┌──

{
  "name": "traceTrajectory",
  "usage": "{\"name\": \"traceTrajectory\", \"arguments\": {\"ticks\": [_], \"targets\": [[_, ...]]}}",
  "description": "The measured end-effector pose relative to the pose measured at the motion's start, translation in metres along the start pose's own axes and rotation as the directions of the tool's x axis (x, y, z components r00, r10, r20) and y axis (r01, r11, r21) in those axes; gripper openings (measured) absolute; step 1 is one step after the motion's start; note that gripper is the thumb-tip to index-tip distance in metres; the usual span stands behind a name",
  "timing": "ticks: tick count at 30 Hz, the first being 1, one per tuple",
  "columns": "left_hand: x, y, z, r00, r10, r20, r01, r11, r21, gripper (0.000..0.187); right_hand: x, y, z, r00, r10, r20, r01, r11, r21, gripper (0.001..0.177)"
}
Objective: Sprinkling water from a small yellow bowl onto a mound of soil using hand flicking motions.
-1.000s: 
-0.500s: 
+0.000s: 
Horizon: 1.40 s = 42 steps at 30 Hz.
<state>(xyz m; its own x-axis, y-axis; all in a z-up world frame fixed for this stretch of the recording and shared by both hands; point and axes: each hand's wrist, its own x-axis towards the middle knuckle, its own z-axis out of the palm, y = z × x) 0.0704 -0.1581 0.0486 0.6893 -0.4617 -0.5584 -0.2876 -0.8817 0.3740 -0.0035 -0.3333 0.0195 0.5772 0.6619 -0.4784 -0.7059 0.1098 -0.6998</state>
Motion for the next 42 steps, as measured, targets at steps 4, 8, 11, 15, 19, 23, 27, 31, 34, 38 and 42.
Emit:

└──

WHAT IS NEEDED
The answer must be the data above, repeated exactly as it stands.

RESULT
{
  "name": "traceTrajectory",
  "usage": "{\"name\": \"traceTrajectory\", \"arguments\": {\"ticks\": [_], \"targets\": [[_, ...]]}}",
  "description": "The measured end-effector pose relative to the pose measured at the motion's start, translation in metres along the start pose's own axes and rotation as the directions of the tool's x axis (x, y, z components r00, r10, r20) and y axis (r01, r11, r21) in those axes; gripper openings (measured) absolute; step 1 is one step after the motion's start; note that gripper is the thumb-tip to index-tip distance in metres; the usual span stands behind a name",
  "timing": "ticks: tick count at 30 Hz, the first being 1, one per tuple",
  "columns": "left_hand: x, y, z, r00, r10, r20, r01, r11, r21, gripper (0.000..0.187); right_hand: x, y, z, r00, r10, r20, r01, r11, r21, gripper (0.001..0.177)"
}
Objective: Sprinkling water from a small yellow bowl onto a mound of soil using hand flicking motions.
-1.000s: 
-0.500s: 
+0.000s: 
Horizon: 1.40 s = 42 steps at 30 Hz.
<state>(xyz m; its own x-axis, y-axis; all in a z-up world frame fixed for this stretch of the recording and shared by both hands; point and axes: each hand's wrist, its own x-axis towards the middle knuckle, its own z-axis out of the palm, y = z × x) 0.0704 -0.1581 0.0486 0.6893 -0.4617 -0.5584 -0.2876 -0.8817 0.3740 -0.0035 -0.3333 0.0195 0.5772 0.6619 -0.4784 -0.7059 0.1098 -0.6998</state>
Motion for the next 42 steps, as measured, targets at steps 4, 8, 11, 15, 19, 23, 27, 31, 34, 38 and 42.
Emit:

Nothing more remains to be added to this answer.